Jehovah le preguntó: —¿Qué es eso que tienes en tu mano? El respondió: —Una vara.
Y él le dijo: —Tírala al suelo. El la tiró al suelo, y se convirtió en una serpiente. Y Moisés huía de ella.
Entonces Jehovah dijo a Moisés: —Extiende tu mano y agárrala por la cola. El extendió su mano y la agarró, y volvió a ser vara en su mano.
—Esto es para que crean que se te ha aparecido Jehovah, el Dios de sus padres, el Dios de Abraham, el Dios de Isaac y el Dios de Jacob.
—Jehovah también le dijo—: Mete tu mano en tu seno. El metió su mano en su seno, y al sacarla, he aquí que su mano estaba leprosa, blanca como la nieve.
Entonces le dijo: —Vuelve a meter tu mano en tu seno.

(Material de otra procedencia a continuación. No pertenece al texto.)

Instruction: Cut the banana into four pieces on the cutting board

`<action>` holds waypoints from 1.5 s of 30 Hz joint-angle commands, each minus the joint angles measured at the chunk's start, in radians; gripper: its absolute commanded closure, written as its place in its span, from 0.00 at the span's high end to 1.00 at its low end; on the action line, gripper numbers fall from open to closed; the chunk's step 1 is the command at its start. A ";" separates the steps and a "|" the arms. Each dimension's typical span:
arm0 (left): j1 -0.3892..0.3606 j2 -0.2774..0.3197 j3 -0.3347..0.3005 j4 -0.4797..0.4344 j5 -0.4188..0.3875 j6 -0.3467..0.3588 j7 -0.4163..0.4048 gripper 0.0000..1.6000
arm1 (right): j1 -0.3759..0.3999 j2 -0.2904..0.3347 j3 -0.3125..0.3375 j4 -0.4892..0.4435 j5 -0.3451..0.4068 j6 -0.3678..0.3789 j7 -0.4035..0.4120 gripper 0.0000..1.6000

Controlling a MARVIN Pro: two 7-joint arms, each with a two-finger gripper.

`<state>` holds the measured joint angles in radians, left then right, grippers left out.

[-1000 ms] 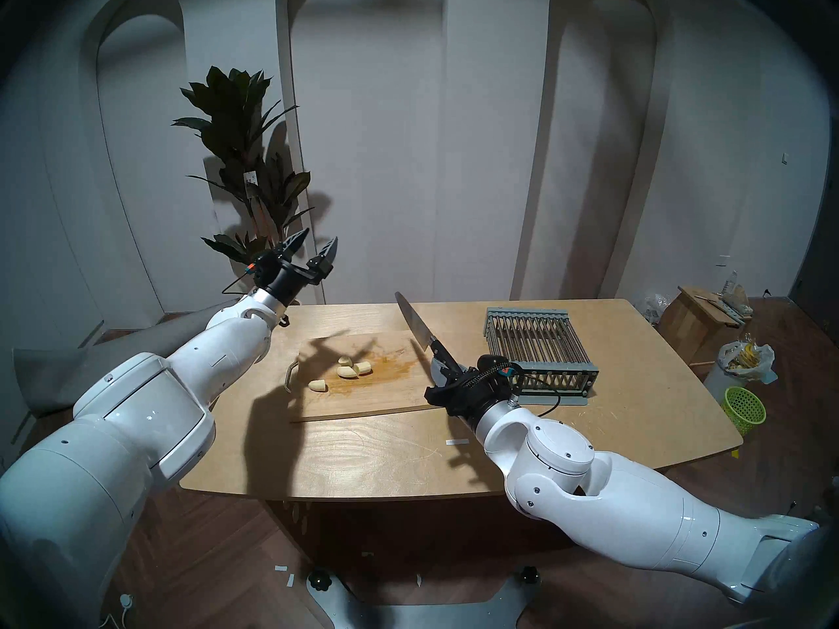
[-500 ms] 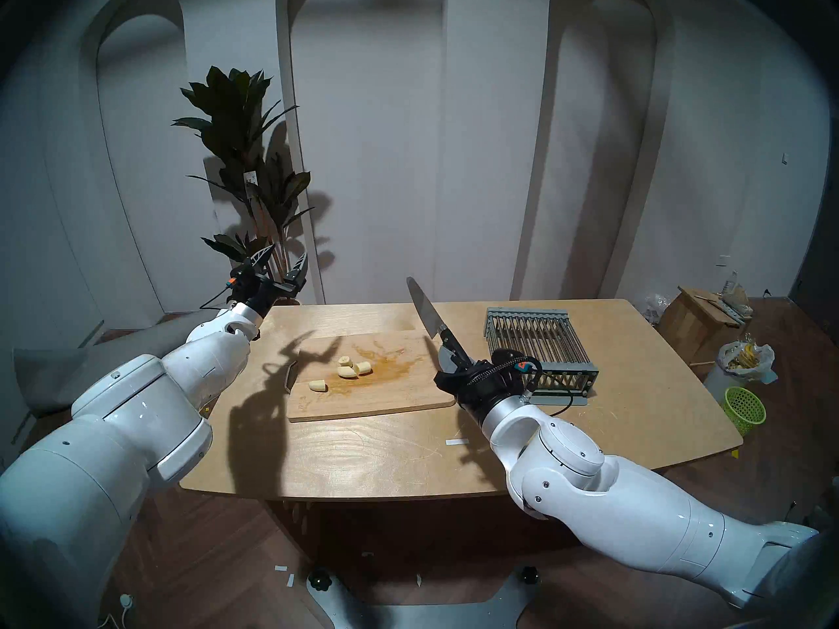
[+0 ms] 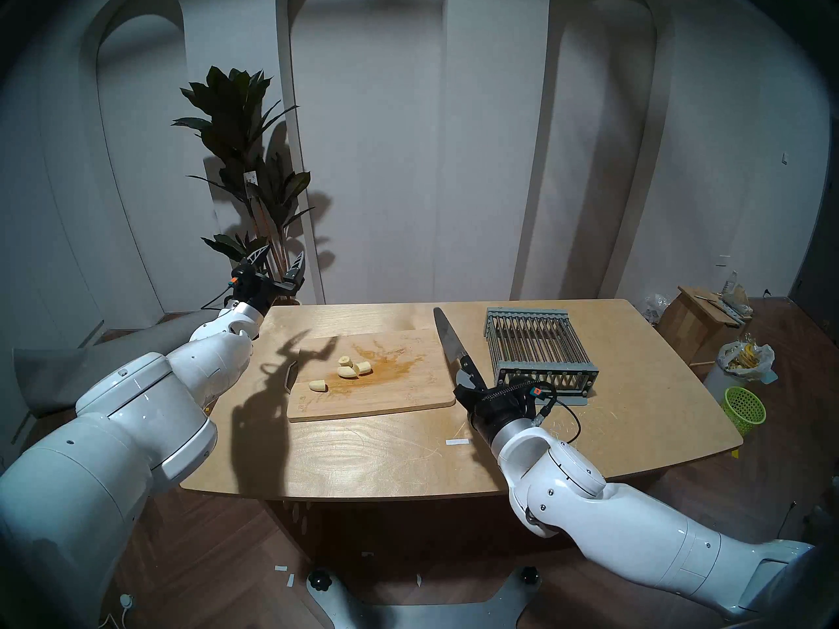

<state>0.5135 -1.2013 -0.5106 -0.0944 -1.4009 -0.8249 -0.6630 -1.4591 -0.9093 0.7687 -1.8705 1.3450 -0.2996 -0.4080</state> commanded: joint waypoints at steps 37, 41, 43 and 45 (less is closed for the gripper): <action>-0.042 0.006 -0.006 -0.006 0.061 -0.074 0.288 1.00 | 0.006 -0.234 0.089 0.058 0.408 -0.090 0.199 0.00; -0.042 0.003 -0.004 -0.006 0.071 -0.078 0.315 1.00 | 0.007 -0.250 0.091 0.076 0.439 -0.086 0.215 0.00; -0.043 0.001 -0.003 -0.006 0.076 -0.079 0.331 1.00 | 0.008 -0.258 0.093 0.085 0.456 -0.084 0.225 0.00; -0.043 -0.001 -0.001 -0.006 0.080 -0.081 0.343 1.00 | 0.008 -0.264 0.093 0.093 0.469 -0.082 0.230 0.00</action>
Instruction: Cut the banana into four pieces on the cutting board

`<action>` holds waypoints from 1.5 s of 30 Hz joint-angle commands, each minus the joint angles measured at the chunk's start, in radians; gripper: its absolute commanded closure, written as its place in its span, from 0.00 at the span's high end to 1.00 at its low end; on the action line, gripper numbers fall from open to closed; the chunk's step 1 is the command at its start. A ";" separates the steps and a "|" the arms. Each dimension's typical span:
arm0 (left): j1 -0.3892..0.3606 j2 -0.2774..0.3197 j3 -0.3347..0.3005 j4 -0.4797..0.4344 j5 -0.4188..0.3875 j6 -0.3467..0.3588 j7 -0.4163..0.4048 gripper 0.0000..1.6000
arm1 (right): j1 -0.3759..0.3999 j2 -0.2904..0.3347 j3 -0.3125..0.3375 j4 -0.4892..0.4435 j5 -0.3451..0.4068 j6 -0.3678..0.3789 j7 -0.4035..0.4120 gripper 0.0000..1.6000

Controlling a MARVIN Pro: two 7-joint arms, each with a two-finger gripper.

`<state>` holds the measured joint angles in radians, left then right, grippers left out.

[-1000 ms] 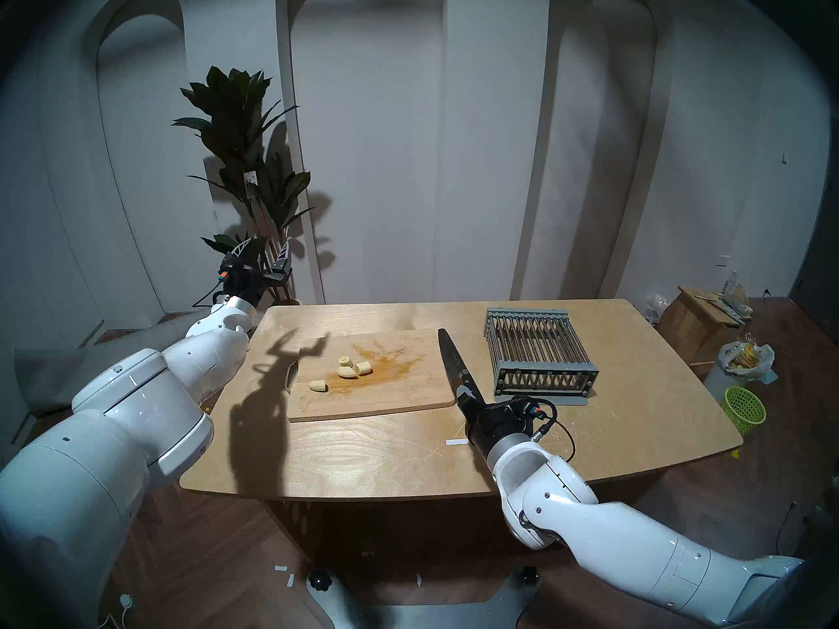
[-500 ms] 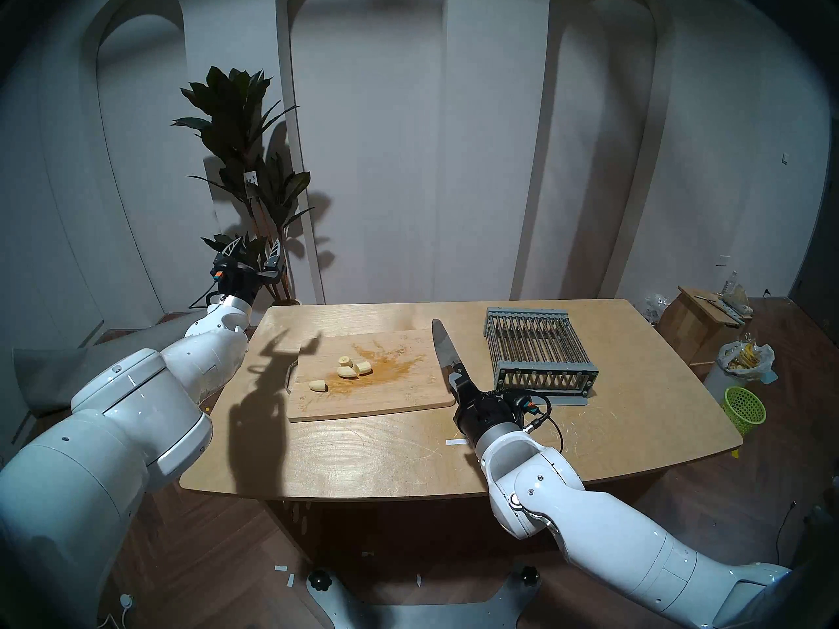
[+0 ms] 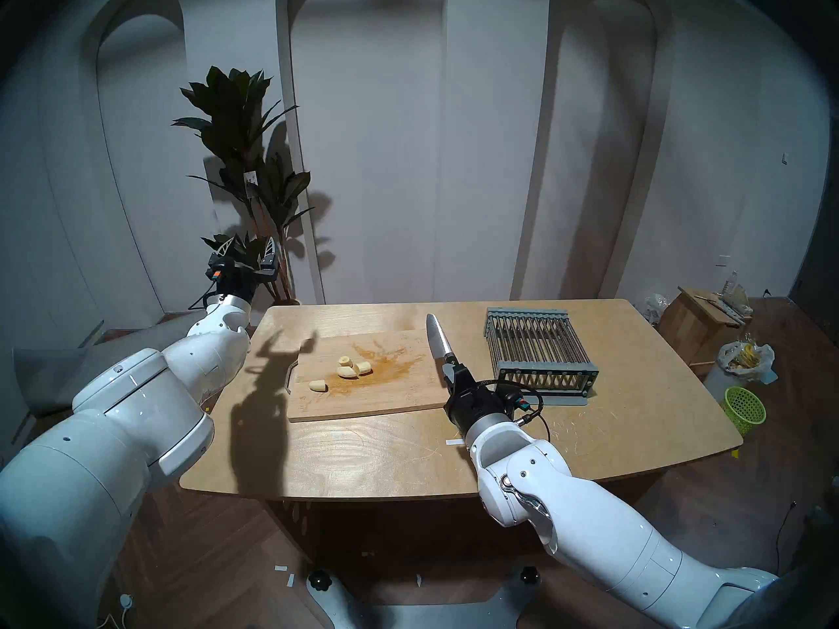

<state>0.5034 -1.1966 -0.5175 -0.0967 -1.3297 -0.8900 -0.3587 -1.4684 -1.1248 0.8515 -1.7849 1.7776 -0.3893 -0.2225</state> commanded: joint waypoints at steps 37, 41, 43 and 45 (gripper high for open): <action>-0.043 -0.042 0.092 -0.003 0.107 -0.021 0.359 1.00 | 0.048 -0.090 0.032 0.120 0.210 0.101 0.080 0.00; -0.045 -0.046 0.103 -0.003 0.118 -0.019 0.396 1.00 | 0.057 -0.088 0.033 0.122 0.219 0.107 0.067 0.00; -0.045 -0.048 0.108 -0.003 0.123 -0.018 0.414 1.00 | 0.062 -0.087 0.035 0.121 0.223 0.110 0.059 0.00; -0.046 -0.051 0.114 -0.003 0.129 -0.016 0.434 1.00 | 0.069 -0.085 0.036 0.123 0.228 0.112 0.047 0.00</action>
<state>0.4956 -1.2464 -0.4148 -0.0989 -1.2151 -0.9053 0.0270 -1.4342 -1.2017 0.8791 -1.6429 2.0012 -0.2834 -0.1574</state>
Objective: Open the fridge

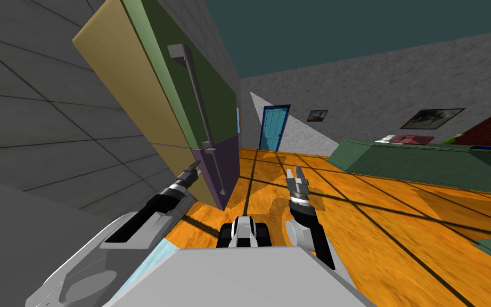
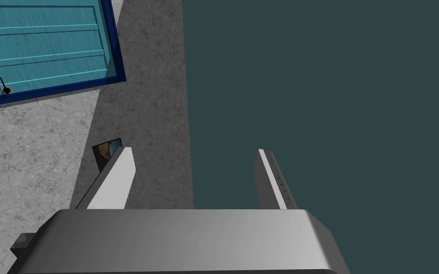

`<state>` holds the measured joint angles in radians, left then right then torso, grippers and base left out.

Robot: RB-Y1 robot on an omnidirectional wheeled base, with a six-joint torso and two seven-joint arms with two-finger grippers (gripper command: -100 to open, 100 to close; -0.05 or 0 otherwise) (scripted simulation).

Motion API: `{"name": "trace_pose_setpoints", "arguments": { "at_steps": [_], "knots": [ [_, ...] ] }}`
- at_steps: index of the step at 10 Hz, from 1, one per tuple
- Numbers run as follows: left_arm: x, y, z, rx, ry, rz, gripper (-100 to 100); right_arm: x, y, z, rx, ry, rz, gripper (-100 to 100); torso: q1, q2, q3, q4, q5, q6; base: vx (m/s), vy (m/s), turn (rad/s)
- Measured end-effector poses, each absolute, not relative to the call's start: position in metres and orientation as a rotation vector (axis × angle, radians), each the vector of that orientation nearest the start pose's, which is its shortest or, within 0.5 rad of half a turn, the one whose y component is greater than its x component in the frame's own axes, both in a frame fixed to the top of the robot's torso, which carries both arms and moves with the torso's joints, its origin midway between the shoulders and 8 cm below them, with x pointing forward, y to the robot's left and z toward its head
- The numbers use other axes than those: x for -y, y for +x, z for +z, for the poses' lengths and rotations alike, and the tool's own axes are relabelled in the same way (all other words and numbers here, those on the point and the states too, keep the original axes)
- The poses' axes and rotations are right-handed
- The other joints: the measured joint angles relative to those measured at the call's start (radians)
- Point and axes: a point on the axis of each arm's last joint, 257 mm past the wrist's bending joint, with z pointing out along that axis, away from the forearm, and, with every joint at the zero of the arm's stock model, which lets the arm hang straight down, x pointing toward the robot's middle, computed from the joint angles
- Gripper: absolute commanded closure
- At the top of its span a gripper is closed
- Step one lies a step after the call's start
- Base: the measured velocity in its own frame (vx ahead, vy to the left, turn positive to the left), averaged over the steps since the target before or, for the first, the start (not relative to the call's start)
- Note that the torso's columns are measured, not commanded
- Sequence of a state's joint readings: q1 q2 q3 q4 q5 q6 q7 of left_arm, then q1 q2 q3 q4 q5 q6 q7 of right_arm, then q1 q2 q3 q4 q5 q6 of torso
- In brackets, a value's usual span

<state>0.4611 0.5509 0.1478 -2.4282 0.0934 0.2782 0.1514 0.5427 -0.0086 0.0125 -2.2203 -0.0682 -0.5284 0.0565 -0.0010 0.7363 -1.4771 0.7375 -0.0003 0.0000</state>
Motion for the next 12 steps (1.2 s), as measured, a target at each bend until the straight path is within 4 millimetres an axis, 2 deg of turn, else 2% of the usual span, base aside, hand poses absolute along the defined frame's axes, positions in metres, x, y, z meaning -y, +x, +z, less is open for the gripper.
{"name": "trace_pose_setpoints", "arguments": {
  "at_steps": [4,7,9,12],
  "knots": [
    [-0.324,0.412,-0.046,-1.365,-0.851,-0.955,-100,0.29,0.346,-0.011,-0.638,0.732,1.271,0,0.001,0.003,0.002,0.001,0.0,0.0,0.1,0.033,-0.083],
    [-0.32,0.407,-0.048,-1.41,-0.861,-0.929,-100,0.29,0.346,-0.011,-0.638,0.732,1.271,0,-0.001,-0.008,-0.007,0.003,-0.005,0.006,0.041,0.015,-0.045],
    [-0.31,0.398,-0.037,-1.419,-0.844,-0.932,-100,0.29,0.346,-0.011,-0.638,0.732,1.271,0,-0.007,-0.009,-0.008,0.005,-0.008,0.009,0.03,0.021,-0.027],
    [-0.307,0.401,-0.037,-1.426,-0.845,-0.941,-100,0.29,0.346,-0.011,-0.638,0.732,1.271,0,-0.007,-0.013,-0.012,0.007,-0.011,0.011,0.0,-0.002,0.009]
  ]
}}
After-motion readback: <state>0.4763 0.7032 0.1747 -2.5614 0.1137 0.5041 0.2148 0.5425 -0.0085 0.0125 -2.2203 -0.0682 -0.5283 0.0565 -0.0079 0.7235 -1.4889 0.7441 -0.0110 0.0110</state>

El volvió a meter su mano en su seno; y al volver a sacarla de su seno, he aquí que volvió a ser como el resto de su carne.
—Y sucederá que si no te creen ni te escuchan a la primera señal, te creerán a la segunda señal.
Y sucederá que si no te creen a estas dos señales ni escuchan tu voz, tomarás agua del Nilo y la derramarás en tierra seca. El agua que tomarás del Nilo se convertirá en sangre sobre la tierra seca.
Entonces Moisés dijo a Jehovah: —Oh Señor, yo jamás he sido hombre de palabras, ni antes ni desde que tú hablas con tu siervo. Porque yo soy tardo de boca y de lengua.
Jehovah le respondió: —¿Quién ha dado la boca al hombre? ¿Quién hace al mudo y al sordo, al que ve con claridad y al que no puede ver? ¿No soy yo, Jehovah?
Ahora pues, vé; y yo estaré con tu boca y te enseñaré lo que has de decir.
Y él dijo: —¡Oh Señor; por favor, envía a otra persona!
Entonces el furor de Jehovah se encendió contra Moisés, y le dijo: —¿No conozco yo a tu hermano Aarón el levita? Yo sé que él habla bien. He aquí que él viene a tu encuentro; y al verte, se alegrará en su corazón.
Tú le hablarás y pondrás en su boca las palabras. Yo estaré con tu boca y con la suya, y os enseñaré lo que habéis de hacer.
El hablará por ti al pueblo y será para ti como boca, y tú serás para él como Dios.
Lleva en tu mano esta vara, con la cual harás las señales.